Fozzie is an SCSS Helper Library that's used to help ensure web projects across JET have access to a set of baseline SCSS variables, mixins and functions.

By including this helper library, the consuming web application will have access to our shared PIE Design tokens, as well as common SCSS helper mixins and functions for things like font-size, spacing and setting media queries.

Additionally, some parts of Fozzie are available as compiled CSS to use directly in a web application that may not be using SCSS.

Usage

Pre-requisites for using the SCSS

To use the fozzie SCSS helper library, you'll need to ensure a couple of things:

  1. That you use dart-sass to compile your Sass.
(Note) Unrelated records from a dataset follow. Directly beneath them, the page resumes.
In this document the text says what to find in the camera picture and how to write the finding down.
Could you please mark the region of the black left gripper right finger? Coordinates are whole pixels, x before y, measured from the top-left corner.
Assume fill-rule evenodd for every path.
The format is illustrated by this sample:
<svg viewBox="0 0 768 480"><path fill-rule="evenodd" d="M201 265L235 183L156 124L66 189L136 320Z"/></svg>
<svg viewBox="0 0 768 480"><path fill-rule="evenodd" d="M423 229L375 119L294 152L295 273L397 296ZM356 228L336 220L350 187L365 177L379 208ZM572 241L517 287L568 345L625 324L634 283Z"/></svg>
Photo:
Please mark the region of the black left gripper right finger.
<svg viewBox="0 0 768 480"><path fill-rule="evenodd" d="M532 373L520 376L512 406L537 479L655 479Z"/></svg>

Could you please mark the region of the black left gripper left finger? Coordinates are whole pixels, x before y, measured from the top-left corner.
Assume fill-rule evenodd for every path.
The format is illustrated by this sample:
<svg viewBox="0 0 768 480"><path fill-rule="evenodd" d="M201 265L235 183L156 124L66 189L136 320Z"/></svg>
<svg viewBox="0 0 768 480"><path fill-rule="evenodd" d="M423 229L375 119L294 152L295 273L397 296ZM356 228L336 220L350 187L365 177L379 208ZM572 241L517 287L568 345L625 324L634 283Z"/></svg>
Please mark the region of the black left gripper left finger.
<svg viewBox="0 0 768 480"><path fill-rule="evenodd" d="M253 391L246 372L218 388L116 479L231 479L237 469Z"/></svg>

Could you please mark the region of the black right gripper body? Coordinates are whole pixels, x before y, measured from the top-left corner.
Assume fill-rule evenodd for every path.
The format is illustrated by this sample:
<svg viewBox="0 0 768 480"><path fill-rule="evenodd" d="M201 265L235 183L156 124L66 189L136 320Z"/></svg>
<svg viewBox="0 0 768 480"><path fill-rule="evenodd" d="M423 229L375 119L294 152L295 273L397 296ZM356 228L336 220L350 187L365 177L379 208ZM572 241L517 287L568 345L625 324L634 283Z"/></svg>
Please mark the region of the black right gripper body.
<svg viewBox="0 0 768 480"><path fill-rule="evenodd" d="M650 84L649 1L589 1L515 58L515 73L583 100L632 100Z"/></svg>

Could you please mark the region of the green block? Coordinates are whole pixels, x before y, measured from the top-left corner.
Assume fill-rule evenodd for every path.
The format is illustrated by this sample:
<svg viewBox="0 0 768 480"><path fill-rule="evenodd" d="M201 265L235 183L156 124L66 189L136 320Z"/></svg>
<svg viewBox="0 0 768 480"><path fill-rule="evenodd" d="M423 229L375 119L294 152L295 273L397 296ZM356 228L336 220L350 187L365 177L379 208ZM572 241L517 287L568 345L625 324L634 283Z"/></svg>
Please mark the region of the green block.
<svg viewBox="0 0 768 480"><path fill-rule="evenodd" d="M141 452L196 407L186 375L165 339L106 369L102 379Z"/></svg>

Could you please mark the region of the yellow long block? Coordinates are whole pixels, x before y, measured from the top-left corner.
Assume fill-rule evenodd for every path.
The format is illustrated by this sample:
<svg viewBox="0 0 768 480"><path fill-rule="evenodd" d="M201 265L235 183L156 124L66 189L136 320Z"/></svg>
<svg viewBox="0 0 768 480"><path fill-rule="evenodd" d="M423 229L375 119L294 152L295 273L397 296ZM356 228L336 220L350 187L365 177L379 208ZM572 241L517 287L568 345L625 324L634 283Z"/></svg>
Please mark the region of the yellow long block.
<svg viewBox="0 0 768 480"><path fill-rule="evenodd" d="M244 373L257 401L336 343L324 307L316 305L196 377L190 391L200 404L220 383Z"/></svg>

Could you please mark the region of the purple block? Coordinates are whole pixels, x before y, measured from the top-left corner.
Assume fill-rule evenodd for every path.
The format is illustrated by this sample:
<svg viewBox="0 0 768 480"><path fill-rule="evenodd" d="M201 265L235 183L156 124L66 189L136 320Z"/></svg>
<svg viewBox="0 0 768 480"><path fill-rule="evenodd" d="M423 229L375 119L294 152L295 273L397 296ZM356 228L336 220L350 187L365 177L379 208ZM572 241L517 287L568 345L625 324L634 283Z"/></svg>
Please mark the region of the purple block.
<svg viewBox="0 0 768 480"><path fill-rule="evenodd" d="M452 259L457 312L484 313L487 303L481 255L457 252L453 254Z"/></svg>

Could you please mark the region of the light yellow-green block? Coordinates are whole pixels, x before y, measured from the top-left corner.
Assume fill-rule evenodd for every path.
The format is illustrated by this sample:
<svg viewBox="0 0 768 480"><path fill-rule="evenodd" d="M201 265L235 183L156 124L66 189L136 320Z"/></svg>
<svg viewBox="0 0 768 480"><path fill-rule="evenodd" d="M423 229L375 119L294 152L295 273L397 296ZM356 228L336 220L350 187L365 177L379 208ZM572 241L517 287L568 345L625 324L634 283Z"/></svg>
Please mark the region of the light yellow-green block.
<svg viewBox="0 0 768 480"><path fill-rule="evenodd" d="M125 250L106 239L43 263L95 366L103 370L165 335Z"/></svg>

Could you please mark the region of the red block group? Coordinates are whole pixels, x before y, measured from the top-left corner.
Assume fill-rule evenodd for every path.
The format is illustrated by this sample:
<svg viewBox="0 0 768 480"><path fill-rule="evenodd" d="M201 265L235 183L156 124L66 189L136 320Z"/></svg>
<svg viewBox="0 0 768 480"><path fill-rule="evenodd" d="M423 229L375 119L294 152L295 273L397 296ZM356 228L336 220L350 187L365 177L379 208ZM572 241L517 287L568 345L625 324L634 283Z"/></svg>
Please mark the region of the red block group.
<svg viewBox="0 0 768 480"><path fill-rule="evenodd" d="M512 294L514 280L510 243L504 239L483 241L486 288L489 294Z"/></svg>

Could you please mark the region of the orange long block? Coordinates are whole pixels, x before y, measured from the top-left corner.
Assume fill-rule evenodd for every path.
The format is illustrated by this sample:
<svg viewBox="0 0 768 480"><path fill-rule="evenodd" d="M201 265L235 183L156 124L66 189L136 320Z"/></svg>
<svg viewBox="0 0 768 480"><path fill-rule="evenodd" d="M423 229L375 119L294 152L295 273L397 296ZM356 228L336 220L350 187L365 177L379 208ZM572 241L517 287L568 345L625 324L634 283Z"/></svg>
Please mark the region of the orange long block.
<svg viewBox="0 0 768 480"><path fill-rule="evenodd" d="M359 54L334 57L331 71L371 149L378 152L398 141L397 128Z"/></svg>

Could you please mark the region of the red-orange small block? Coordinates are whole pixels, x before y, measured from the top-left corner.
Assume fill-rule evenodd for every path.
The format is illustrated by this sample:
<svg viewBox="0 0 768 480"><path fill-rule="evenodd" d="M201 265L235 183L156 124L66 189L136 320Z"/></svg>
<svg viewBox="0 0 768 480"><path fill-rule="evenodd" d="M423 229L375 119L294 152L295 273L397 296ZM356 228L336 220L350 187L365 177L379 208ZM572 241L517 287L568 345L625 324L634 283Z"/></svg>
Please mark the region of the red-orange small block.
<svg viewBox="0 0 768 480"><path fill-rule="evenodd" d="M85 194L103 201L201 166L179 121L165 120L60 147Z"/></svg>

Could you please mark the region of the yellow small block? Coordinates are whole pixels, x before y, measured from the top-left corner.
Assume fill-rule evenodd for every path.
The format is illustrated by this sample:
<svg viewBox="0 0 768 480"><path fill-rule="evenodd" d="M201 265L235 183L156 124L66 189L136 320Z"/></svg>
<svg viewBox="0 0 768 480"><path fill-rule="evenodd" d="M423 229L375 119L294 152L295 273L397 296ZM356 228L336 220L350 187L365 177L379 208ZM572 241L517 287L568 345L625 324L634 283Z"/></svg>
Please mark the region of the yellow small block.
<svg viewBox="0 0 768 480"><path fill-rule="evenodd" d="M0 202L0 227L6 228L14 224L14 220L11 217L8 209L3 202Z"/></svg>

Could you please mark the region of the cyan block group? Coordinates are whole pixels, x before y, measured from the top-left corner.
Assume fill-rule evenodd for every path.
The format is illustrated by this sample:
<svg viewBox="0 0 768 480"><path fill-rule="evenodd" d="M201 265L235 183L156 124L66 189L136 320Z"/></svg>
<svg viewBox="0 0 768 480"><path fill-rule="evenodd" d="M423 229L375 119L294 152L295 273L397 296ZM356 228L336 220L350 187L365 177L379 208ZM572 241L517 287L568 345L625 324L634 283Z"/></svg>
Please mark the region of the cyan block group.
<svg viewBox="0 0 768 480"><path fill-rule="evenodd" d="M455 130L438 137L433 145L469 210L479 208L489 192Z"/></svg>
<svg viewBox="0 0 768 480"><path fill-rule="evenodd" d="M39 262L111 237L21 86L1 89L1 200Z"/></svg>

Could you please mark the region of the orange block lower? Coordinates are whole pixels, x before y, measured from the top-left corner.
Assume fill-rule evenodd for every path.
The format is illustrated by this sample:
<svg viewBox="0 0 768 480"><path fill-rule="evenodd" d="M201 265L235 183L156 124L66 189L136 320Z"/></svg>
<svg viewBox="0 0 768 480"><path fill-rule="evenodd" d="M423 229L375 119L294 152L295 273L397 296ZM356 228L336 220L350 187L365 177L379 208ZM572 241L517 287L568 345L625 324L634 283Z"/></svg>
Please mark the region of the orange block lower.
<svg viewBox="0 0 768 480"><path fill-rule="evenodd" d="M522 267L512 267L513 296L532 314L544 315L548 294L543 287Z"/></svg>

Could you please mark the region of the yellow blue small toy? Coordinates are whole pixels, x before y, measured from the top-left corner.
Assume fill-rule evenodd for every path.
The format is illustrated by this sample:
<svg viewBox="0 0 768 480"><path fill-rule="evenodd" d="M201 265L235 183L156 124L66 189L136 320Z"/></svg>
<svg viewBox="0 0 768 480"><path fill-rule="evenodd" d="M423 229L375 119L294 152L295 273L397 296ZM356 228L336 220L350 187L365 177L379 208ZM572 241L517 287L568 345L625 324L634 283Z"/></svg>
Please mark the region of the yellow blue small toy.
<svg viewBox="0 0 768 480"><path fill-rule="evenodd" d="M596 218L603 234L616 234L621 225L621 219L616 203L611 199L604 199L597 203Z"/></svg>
The sass module uses dart-sass by default now, so if you use the latest version of this module, you'll be good-to-go.

    node-sass support in Sass has been officially deprecated and as this library uses up-to-date Sass syntax (namely @use and @forward, rather than @import), it won't work when compiling with node-sass.

  2. Your build tool supports importing via the node_modules folder.
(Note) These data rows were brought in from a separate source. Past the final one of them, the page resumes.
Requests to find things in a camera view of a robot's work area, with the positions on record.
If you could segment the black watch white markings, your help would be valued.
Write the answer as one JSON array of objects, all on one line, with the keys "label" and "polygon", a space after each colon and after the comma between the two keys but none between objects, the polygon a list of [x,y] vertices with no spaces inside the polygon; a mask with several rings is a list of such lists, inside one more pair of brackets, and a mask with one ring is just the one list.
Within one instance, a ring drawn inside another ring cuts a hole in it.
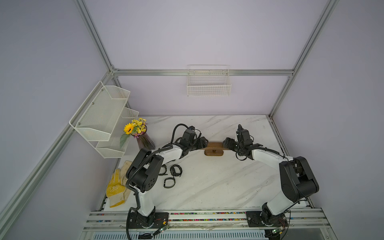
[{"label": "black watch white markings", "polygon": [[180,177],[182,175],[182,173],[183,173],[183,169],[179,165],[172,165],[170,167],[170,171],[171,171],[171,175],[172,175],[173,178]]}]

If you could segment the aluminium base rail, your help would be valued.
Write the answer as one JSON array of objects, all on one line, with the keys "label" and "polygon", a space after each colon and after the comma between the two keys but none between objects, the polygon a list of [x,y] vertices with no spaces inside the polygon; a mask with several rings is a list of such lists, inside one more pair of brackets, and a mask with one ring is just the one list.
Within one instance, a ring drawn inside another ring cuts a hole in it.
[{"label": "aluminium base rail", "polygon": [[127,212],[91,212],[81,240],[335,240],[322,209],[290,209],[270,227],[245,210],[170,211],[157,214],[149,228],[135,225]]}]

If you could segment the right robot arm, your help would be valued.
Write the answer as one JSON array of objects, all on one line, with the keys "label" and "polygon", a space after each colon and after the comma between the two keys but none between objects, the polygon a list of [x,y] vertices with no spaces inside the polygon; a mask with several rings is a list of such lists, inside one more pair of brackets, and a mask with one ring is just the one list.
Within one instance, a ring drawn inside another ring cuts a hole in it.
[{"label": "right robot arm", "polygon": [[302,199],[307,199],[320,190],[314,173],[304,157],[290,157],[278,151],[253,143],[249,131],[238,125],[237,139],[226,138],[224,148],[235,152],[236,157],[259,161],[277,170],[281,189],[278,194],[262,206],[257,220],[271,227],[280,222],[284,213]]}]

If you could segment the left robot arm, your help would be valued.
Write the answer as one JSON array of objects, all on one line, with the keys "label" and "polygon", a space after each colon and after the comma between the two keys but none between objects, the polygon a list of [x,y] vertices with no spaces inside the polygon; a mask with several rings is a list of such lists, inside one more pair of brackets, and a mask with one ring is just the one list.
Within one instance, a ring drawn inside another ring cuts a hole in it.
[{"label": "left robot arm", "polygon": [[134,193],[136,207],[131,207],[127,216],[126,235],[131,239],[133,226],[150,228],[155,223],[156,207],[150,190],[155,186],[162,166],[184,158],[189,152],[202,150],[209,141],[198,130],[178,124],[173,130],[170,143],[156,149],[141,149],[126,172],[126,188]]}]

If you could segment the wooden watch stand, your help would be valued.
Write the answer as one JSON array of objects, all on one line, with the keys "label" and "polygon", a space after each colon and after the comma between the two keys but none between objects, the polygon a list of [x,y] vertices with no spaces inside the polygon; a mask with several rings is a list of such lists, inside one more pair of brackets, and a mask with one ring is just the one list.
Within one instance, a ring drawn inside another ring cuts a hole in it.
[{"label": "wooden watch stand", "polygon": [[204,154],[208,157],[221,157],[224,155],[224,146],[221,142],[209,142],[204,148]]}]

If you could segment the yellow sunflower bouquet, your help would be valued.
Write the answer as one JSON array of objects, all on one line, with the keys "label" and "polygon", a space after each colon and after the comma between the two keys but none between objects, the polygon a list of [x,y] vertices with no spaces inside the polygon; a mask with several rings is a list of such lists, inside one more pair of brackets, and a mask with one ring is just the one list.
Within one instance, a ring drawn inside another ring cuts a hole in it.
[{"label": "yellow sunflower bouquet", "polygon": [[119,147],[122,148],[130,137],[138,138],[144,135],[147,130],[146,119],[139,118],[138,120],[132,120],[131,123],[124,126],[123,134],[120,136]]}]

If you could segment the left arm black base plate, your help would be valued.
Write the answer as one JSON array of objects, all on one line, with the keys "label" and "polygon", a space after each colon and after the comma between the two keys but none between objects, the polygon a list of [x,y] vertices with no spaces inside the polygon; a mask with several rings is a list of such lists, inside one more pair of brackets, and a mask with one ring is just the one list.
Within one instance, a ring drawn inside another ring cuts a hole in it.
[{"label": "left arm black base plate", "polygon": [[128,229],[159,229],[163,226],[163,222],[168,222],[169,215],[167,212],[155,212],[145,217],[132,212],[127,219],[127,227]]}]

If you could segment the white two-tier mesh shelf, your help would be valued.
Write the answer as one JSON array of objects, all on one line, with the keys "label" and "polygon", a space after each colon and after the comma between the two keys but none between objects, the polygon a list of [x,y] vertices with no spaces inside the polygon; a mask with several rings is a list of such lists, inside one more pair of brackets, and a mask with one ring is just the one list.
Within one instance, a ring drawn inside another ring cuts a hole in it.
[{"label": "white two-tier mesh shelf", "polygon": [[99,82],[69,121],[69,125],[105,159],[125,155],[129,140],[121,146],[121,135],[125,125],[139,115],[138,111],[128,108],[130,93]]}]

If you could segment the purple glass vase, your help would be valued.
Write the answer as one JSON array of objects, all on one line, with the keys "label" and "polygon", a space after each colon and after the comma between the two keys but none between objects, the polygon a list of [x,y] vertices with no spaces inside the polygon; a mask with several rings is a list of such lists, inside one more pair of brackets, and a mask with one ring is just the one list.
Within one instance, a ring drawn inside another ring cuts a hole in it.
[{"label": "purple glass vase", "polygon": [[137,143],[140,150],[143,148],[146,148],[148,150],[154,150],[156,148],[155,143],[147,133],[143,133],[142,135],[139,135],[137,137]]}]

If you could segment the thin black silver-face watch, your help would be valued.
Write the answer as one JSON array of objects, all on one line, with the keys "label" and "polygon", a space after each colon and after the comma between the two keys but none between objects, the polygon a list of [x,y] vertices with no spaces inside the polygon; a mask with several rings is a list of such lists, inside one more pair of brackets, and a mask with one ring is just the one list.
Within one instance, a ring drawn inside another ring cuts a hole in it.
[{"label": "thin black silver-face watch", "polygon": [[163,187],[165,189],[171,189],[175,186],[175,184],[176,184],[176,179],[174,177],[169,177],[164,179]]}]
    Both Webpack and Parcel support this by setting includePaths to point to the node_modules folder. More info on setting this up in your project can be found in the FAQ's (TODO: Add Link to docs).

Installation

  1. Install the fozzie module using NPM or Yarn:

    yarn add @justeat/fozzie
  2. Then within your Sass files, you will need to import this module.

    @use 'fozzie' as f;

Once you have imported fozzie into your Sass, you'll have access to the fozzie variables, mixins and functions, which can be used as in the following example:

  .myCoolComponent {
    // Using PIE Variables
    background: f.$color-background-default;
    border-radius: f.$radius-rounded-b;

    // Using helper mixins
    @include f.font-size('body-l');

    // Using helper functions
    padding: f.spacing('b');

    // Using media query helper
    @include media('>mid') {
      padding: f.spacing('c');
    }
  ]

Using the compiled CSS directly

Fozzie offers a few pre-compiled CSS files for web applications not using SCSS. These are:

  1. fozzie-reset.css - our normalize and reset styles
  2. fozzie-typography.css - our typographic styles
  3. fozzie-utilities.css - trumps and utility classes to use

All of the CSS files come as regular or minified CSS and include sourcemaps.
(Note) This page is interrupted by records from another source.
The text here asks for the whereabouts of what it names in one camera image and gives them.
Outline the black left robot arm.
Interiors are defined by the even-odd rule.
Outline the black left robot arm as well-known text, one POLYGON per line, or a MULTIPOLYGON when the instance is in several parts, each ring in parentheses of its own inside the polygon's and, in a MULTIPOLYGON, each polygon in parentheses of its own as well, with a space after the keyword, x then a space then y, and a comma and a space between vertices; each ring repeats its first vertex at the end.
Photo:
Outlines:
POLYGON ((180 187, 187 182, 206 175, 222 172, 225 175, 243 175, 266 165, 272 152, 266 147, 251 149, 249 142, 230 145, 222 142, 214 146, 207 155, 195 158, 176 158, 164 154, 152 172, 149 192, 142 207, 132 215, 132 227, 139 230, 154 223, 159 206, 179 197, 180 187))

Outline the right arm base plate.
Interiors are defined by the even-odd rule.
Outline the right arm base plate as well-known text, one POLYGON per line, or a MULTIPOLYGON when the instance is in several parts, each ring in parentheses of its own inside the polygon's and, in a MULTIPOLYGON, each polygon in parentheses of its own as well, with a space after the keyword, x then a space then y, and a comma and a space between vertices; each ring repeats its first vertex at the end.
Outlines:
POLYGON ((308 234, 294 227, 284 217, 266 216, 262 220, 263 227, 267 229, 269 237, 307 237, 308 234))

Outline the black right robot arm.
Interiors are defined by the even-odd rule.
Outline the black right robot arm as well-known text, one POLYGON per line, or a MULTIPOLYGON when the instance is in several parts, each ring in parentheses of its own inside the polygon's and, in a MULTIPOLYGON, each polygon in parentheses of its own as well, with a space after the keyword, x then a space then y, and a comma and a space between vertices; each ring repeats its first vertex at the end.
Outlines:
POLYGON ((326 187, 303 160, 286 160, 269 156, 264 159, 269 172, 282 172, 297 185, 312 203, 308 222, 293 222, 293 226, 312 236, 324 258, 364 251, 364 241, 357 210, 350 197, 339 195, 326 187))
Example of using them in a project (note: you can also pull these from dist/css if you have installed Fozzie in the project):

  <!DOCTYPE html>
  <html lang="en">

  <head>
      <meta charset="UTF-8">
      <meta http-equiv="X-UA-Compatible" content="IE=edge">
      <meta name="viewport" content="width=device-width, initial-scale=1.0">
      <title>A JustEat Marketing Site</title>
      <!-- use fozzie CSS files to provide base styles and utilities classes used by the cookie banner   -->
      <link rel="stylesheet" href="https://unpkg.com/@justeat/[email protected]/dist/css/fozzie-reset.css" />
      <link rel="stylesheet" href="https://unpkg.com/@justeat/[email protected]/dist/css/fozzie-typography.css" />
      <link rel="stylesheet" href="https://unpkg.com/@justeat/[email protected]/dist/css/fozzie-utilities.css" />
  </head>

  <body>
      <h1>Hello World!</h1>
  </body>

  </html>

Testing

We currently test our SCSS in two ways:

  1. Unit testing
  2. Snapshot testing

Unit Testing

We use a library called sass-true to enable writing unit tests for sass functions and mixins. These tests live in src/test/scss/unit-tests. We should use these as a means of documentation for our functions and mixins, as well as ensuring that API regressions aren't introduced.

Snapshot Testing

We use Jest to write snapshot tests of the compiled CSS for parts of Fozzie. These live in src/test/scss/snapshot-tests. Snapshot tests provide a means of ensuring that no unexpected styles will be introduced for consumers of the library. They can also be used to ensure that the compiled CSS is 100% valid, or to make sure there's simply nothing unexpected being rendered.

To write these tests, we can either import an SCSS file or write a line of SCSS we'd like to test and compile it using the compileToCss.js module. We can then use Jest to snapshot test the outputted string.